| WHAT THIS TASK INVOLVES |
The lines below that include "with" are to be found and copied.

| DATA PROVIDED |
[Start of section]
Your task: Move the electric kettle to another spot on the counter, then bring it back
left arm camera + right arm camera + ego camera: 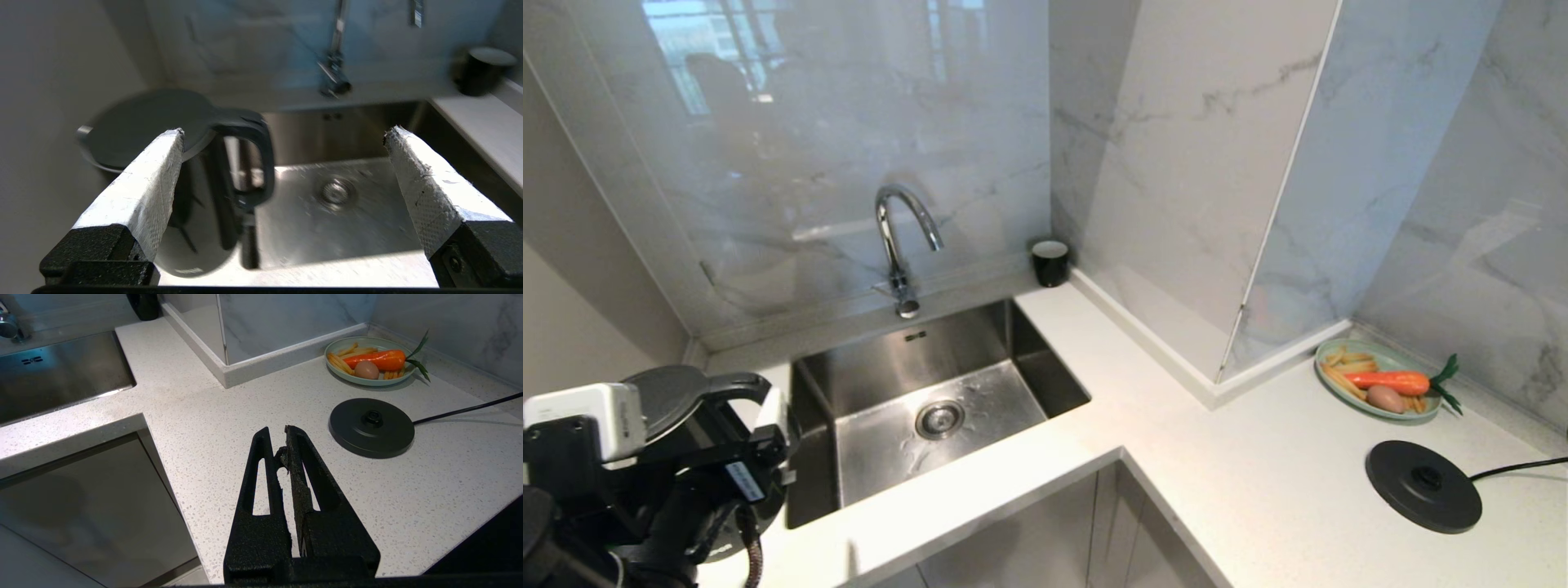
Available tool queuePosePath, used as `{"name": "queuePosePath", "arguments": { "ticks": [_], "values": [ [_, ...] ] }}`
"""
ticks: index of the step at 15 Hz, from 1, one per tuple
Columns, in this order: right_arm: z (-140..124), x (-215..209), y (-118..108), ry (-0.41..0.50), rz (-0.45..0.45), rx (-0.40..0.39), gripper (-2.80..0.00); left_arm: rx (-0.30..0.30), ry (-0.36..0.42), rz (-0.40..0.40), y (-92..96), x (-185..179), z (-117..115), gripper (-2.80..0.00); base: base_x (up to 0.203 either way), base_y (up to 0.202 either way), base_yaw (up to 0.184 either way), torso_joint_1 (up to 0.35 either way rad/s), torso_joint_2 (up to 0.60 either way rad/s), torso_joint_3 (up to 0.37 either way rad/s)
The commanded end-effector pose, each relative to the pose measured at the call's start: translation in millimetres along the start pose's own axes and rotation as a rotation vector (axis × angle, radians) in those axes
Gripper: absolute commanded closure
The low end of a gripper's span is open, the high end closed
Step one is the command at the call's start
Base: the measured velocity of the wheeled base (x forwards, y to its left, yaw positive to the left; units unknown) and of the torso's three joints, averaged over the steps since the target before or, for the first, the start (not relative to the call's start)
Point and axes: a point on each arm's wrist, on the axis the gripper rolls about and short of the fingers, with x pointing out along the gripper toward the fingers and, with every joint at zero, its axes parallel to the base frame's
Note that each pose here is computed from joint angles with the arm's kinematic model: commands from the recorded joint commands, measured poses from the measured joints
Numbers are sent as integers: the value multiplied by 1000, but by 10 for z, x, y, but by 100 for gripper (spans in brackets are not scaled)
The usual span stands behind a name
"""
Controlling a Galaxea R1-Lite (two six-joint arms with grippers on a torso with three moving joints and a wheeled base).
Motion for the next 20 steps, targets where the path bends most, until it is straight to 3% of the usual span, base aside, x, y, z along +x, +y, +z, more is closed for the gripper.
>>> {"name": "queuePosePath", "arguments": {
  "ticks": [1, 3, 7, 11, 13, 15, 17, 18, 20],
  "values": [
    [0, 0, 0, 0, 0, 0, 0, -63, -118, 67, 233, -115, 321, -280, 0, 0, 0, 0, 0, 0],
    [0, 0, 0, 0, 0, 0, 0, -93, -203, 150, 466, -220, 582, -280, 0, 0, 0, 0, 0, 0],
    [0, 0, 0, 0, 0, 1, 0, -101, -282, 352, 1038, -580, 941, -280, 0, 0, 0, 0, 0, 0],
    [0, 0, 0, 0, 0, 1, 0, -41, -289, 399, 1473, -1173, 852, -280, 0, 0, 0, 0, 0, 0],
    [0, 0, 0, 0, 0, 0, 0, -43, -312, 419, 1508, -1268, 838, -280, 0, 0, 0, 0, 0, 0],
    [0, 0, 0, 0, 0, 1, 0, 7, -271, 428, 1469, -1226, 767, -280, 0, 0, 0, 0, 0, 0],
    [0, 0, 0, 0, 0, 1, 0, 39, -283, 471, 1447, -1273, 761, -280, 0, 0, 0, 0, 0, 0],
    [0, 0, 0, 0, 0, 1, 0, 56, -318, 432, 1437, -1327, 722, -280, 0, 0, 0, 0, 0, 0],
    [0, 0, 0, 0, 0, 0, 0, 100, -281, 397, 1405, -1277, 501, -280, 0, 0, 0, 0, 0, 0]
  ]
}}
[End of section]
| REPLY TO THE TASK |
Point and axes: a point on each arm's wrist, on the axis the gripper rolls about and short of the fingers, with x pointing out along the gripper toward the fingers and, with every joint at zero, its axes parallel to the base frame's
Note that each pose here is computed from joint angles with the arm's kinematic model: commands from the recorded joint commands, measured poses from the measured joints
Controlling a Galaxea R1-Lite (two six-joint arms with grippers on a torso with three moving joints and a wheeled base).

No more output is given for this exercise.